Provided data -
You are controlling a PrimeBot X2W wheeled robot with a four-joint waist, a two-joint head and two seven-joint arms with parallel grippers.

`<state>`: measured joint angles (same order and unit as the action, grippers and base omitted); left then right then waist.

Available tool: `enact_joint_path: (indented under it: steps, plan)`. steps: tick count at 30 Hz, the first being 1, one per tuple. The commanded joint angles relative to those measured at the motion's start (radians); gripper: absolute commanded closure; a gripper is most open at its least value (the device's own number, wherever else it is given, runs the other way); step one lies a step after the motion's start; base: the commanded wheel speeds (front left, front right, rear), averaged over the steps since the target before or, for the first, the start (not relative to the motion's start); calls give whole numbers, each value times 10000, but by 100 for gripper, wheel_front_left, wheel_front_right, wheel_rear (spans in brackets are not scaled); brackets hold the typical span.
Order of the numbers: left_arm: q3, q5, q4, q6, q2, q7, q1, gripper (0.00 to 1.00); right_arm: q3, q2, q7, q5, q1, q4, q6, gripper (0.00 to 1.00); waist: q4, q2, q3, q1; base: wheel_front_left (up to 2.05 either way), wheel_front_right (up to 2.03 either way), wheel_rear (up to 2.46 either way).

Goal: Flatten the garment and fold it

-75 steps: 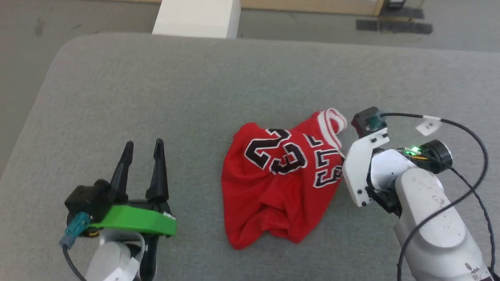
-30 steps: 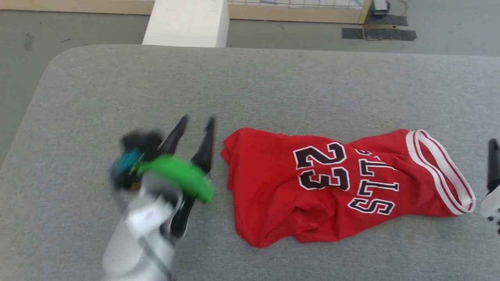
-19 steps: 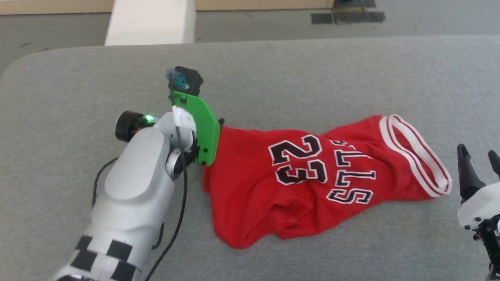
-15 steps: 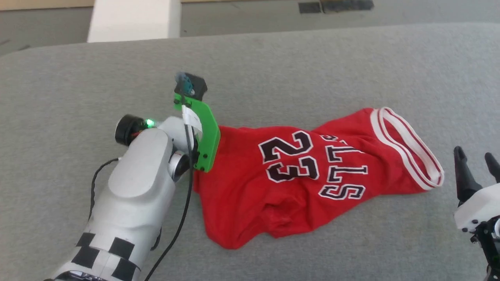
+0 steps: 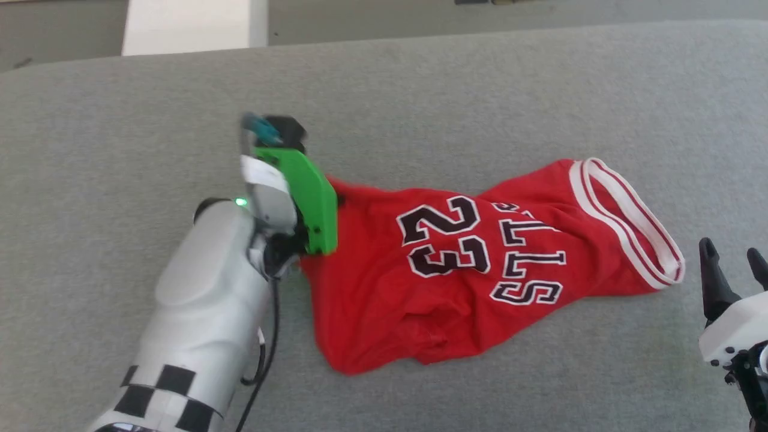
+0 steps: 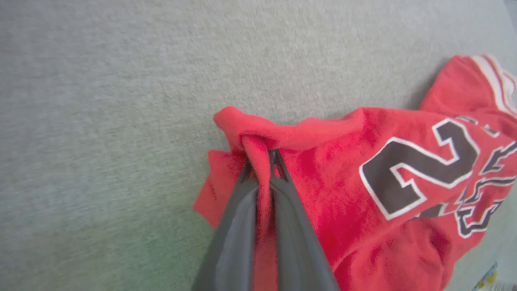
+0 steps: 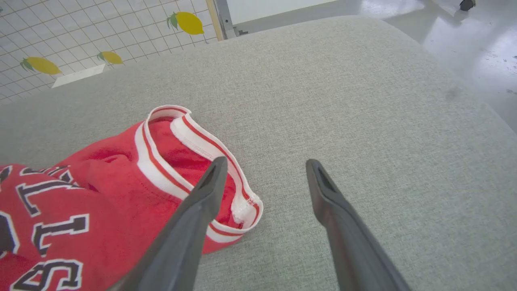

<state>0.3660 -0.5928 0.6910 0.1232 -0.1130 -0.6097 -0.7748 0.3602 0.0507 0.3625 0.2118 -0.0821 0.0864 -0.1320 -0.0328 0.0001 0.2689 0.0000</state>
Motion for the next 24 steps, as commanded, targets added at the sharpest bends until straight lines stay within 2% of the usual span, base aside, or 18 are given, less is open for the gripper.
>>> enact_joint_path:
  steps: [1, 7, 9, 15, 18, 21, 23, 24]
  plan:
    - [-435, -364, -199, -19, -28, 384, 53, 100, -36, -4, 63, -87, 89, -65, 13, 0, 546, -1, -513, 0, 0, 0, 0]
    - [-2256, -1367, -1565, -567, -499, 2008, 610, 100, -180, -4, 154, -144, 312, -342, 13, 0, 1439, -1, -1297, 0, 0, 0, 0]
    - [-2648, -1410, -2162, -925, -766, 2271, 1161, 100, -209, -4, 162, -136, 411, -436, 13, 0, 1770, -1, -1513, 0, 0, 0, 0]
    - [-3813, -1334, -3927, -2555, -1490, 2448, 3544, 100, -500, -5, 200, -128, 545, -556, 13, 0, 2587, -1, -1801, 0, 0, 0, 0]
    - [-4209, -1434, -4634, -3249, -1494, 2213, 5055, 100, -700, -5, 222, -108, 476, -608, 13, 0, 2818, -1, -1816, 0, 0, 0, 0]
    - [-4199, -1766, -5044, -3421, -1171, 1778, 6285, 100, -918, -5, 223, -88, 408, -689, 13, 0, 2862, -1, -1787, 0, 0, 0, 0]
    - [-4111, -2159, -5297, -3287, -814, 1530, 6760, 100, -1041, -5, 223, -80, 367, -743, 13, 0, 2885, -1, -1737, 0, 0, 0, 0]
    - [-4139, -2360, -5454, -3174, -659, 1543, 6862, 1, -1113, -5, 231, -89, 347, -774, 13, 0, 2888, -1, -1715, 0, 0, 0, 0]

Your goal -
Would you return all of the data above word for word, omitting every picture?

Output for this task -
You are controlling a PrimeBot X2W wheeled robot with a four-joint waist, a two-joint head and two seven-joint arms with parallel grippers.

`<state>`: measured joint angles (same order and unit as the action, grippers and base omitted); left then right then waist.

Available tool: `enact_joint_path: (indented under it: steps, plan)`. steps: tick count at 30 Hz, the first being 1, one per tuple. The commanded joint angles relative to those measured at the motion's start (radians); gripper: absolute commanded closure; a gripper is most open at its least value (the device's own number, wherever else it is given, runs the other way); step one lies a step after the motion's start; base: the commanded wheel speeds (front left, front right, rear), averaged over the steps since the target before or, for the first, the start (not relative to the motion's start); calls give whole numbers, each value times 10000, but by 100 for gripper, wheel_front_left, wheel_front_right, wheel_rear (spans in brackets are not scaled); brackets hold the typical span.
Order of the numbers: left_arm: q3, q5, q4, q6, q2, q7, q1, gripper (0.00 to 1.00); right_arm: q3, q2, q7, q5, q1, q4, q6, gripper (0.00 to 1.00); waist: q4, q2, q3, q1; base: wheel_front_left (up to 2.05 either way), wheel_front_right (up to 2.03 either way), wheel_rear (up to 2.46 either way).

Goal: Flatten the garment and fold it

-75 steps: 
-30 steps: 
-19 steps: 
-15 steps: 
+0 steps: 
+0 steps: 
+0 steps: 

<state>0.3660 -0.5928 0.6910 0.1232 -0.1130 -0.6097 -0.7748 0.3602 0.0507 0.3625 0.2118 -0.0821 0.0864 -0.1320 -0.0328 0.0001 0.2689 0.0000</state>
Motion for the next 24 steps, as commanded, targets added at the sharpest bends until straight lines stay within 2% of the usual span, base aside, or 18 are given, less is open for the gripper.
>>> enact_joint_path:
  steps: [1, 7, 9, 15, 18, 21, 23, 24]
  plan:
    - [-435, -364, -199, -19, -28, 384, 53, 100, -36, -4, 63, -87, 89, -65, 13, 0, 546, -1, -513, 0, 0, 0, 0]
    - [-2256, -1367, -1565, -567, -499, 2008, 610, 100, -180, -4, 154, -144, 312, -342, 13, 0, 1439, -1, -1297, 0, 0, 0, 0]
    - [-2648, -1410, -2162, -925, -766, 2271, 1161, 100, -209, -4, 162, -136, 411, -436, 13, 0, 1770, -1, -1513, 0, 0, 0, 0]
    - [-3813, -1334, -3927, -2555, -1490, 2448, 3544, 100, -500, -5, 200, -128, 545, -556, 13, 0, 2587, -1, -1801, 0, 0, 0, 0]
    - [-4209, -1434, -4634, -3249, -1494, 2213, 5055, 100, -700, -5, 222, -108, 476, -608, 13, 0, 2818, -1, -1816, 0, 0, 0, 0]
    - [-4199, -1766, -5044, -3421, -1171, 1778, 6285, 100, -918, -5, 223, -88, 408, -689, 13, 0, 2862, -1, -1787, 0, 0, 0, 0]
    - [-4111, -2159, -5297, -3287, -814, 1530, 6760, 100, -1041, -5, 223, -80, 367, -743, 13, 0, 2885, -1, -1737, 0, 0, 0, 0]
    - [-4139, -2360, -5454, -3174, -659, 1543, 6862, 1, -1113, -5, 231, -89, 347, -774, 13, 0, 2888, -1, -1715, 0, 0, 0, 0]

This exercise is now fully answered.